With the device, the thief can trigger the reader to send a ‘challenge’ out to the owner’s NFC card or phone.

This normally wouldn’t travel very far. But with the Proxmark device, the thief can transmit this challenge to their accomplice’s phone via bluetooth or WiFi. This gives it a wider, albeit still restricted, range.

Assuming the accomplice is within a few inches of the owner’s keycard, their phone can send its response back to the Proxmark, which transmits it to the car, unlocking the door and turning it on.

If the thieves want to steal the car itself, they may run into a hiccup without the owner’s own NFC card. Once they shut off the engine, they won’t be able to turn it back on again.
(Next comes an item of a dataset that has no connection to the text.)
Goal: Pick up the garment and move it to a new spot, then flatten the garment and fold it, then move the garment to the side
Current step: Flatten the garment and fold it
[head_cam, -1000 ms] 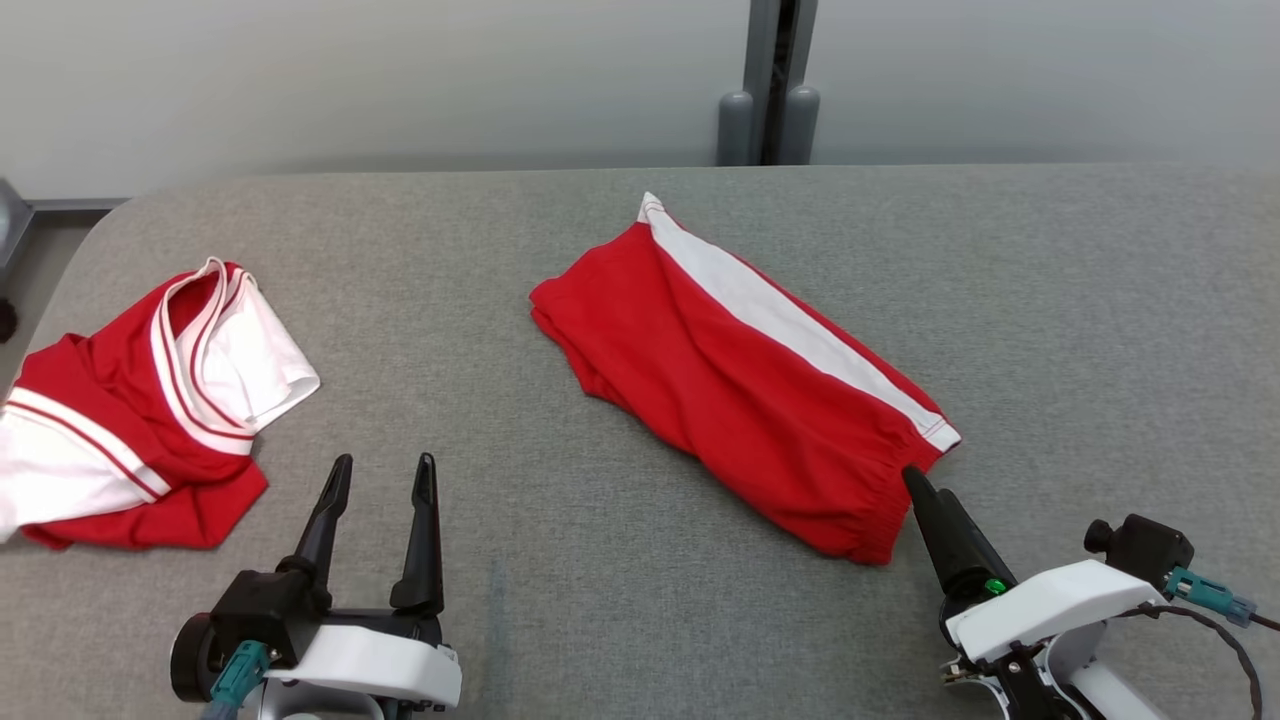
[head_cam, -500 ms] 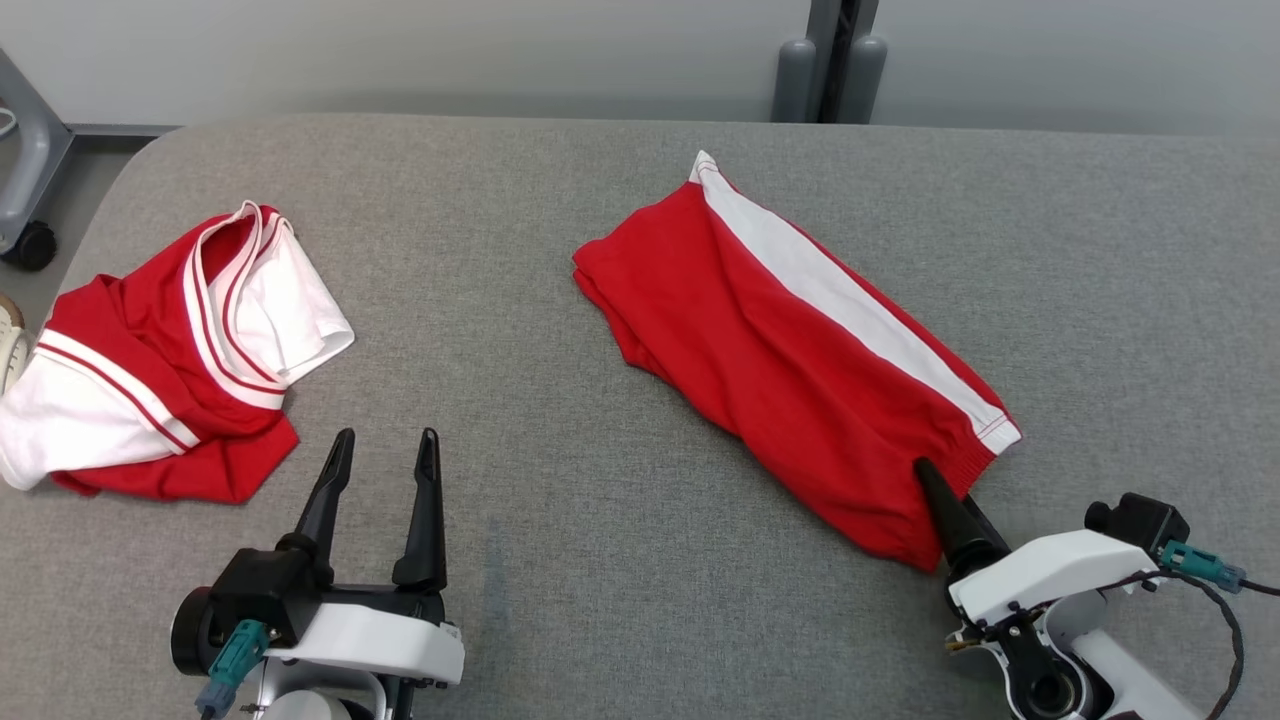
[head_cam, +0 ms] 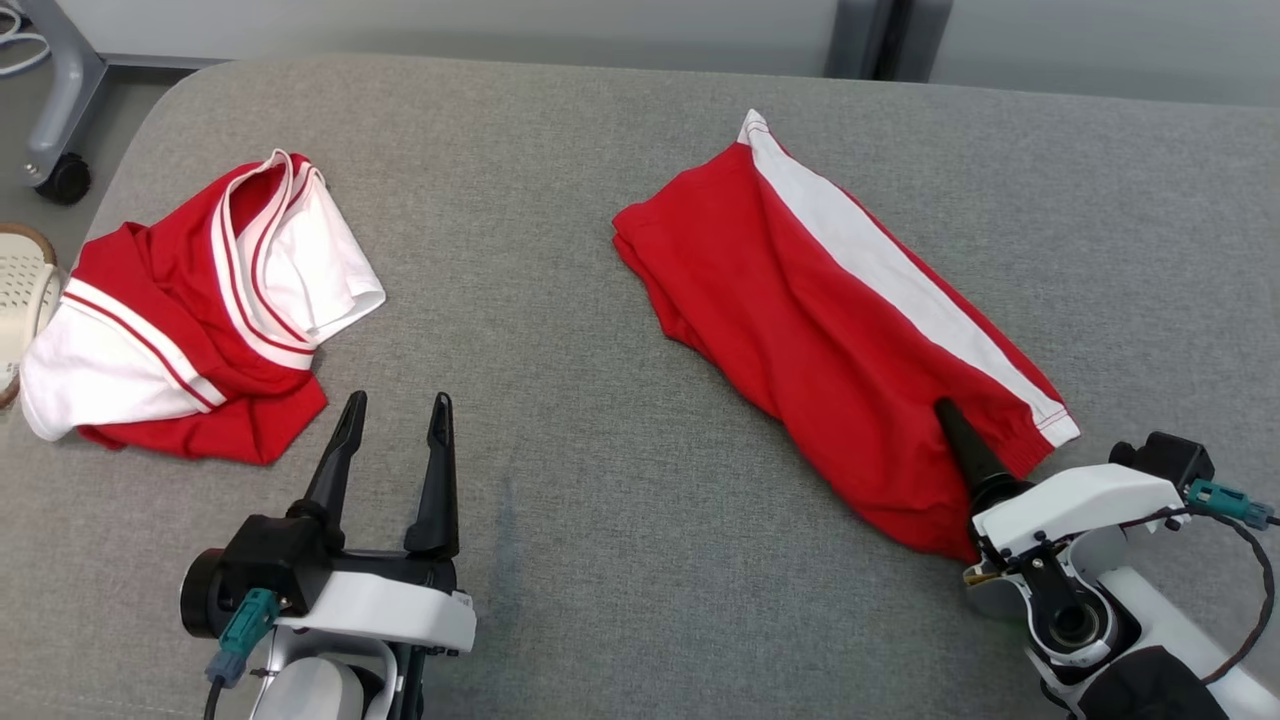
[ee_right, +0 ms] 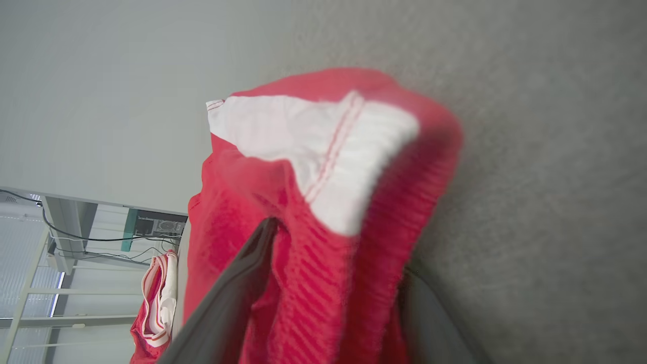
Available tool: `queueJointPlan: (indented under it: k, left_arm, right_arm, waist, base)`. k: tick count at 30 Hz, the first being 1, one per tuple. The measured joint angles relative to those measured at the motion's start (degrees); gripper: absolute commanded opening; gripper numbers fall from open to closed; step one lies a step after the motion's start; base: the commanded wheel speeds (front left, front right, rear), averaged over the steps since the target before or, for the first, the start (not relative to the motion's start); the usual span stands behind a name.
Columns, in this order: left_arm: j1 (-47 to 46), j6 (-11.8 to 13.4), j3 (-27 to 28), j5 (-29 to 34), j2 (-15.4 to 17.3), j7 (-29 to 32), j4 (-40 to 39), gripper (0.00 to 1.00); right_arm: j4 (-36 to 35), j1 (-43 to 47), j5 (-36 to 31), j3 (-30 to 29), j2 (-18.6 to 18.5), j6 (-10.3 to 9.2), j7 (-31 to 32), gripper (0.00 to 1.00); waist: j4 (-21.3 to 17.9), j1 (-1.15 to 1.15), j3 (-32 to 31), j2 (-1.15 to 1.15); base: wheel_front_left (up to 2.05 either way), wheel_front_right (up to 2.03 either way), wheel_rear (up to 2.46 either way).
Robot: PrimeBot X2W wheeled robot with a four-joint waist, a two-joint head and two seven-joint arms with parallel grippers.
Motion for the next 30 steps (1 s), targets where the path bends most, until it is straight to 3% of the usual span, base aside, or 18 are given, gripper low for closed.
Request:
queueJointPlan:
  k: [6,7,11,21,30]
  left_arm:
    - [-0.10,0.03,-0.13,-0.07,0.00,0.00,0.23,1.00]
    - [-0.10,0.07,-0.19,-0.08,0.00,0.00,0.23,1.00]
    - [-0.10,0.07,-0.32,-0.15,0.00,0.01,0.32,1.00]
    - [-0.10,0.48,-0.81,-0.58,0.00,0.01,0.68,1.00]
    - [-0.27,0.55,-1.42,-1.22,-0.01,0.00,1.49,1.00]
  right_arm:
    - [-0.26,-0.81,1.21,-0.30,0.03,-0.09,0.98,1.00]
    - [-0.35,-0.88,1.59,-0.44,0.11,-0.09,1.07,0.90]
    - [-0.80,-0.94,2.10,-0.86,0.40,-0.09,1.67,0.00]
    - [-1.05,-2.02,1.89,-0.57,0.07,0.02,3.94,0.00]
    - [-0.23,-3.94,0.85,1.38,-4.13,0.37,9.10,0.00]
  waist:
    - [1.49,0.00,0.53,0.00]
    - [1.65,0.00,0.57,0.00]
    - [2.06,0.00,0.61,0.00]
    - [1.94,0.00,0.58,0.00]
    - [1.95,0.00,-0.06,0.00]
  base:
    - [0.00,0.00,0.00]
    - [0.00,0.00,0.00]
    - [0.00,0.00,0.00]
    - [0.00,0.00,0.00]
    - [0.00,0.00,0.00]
In this case, the owner is still at risk of losing any possessions left in their vehicle, as well as losing the car itself should the thieves simply strip it or sell it for parts.

Pi Rodriguez says thieves could potentially add a second NFC keycard to enable continued use of the vehicle, but this would involve staging a second relay attack.

Nonetheless, he told The Verge it would be difficult for the Elon Musk-fronted firm to prevent these kinds of attack.

‘To fix this issue is really hard without changing the hardware of the car — in this case the NFC reader and software that’s in the vehicle,’ he says.

But he added the company was still ahead of many of its competitors when it came to security.

Tesla logo

A security consultant says some Tesla cars are at risk of attack (Credits: Reuters/Arnd Weigmann)

‘Tesla takes security seriously, but because their cars are much more technological than other manufacturers, this makes their attack surface bigger and opens windows for attackers to find vulnerabilities,’ he said.

‘That being said, to me, Tesla vehicles have a good security level compared to other manufacturers that are less technological.’

Implementing a ‘PIN-to-drive’ option would help protect a vehicle from this kind of attack, he said.

But many Tesla owners may even know this exists, he added.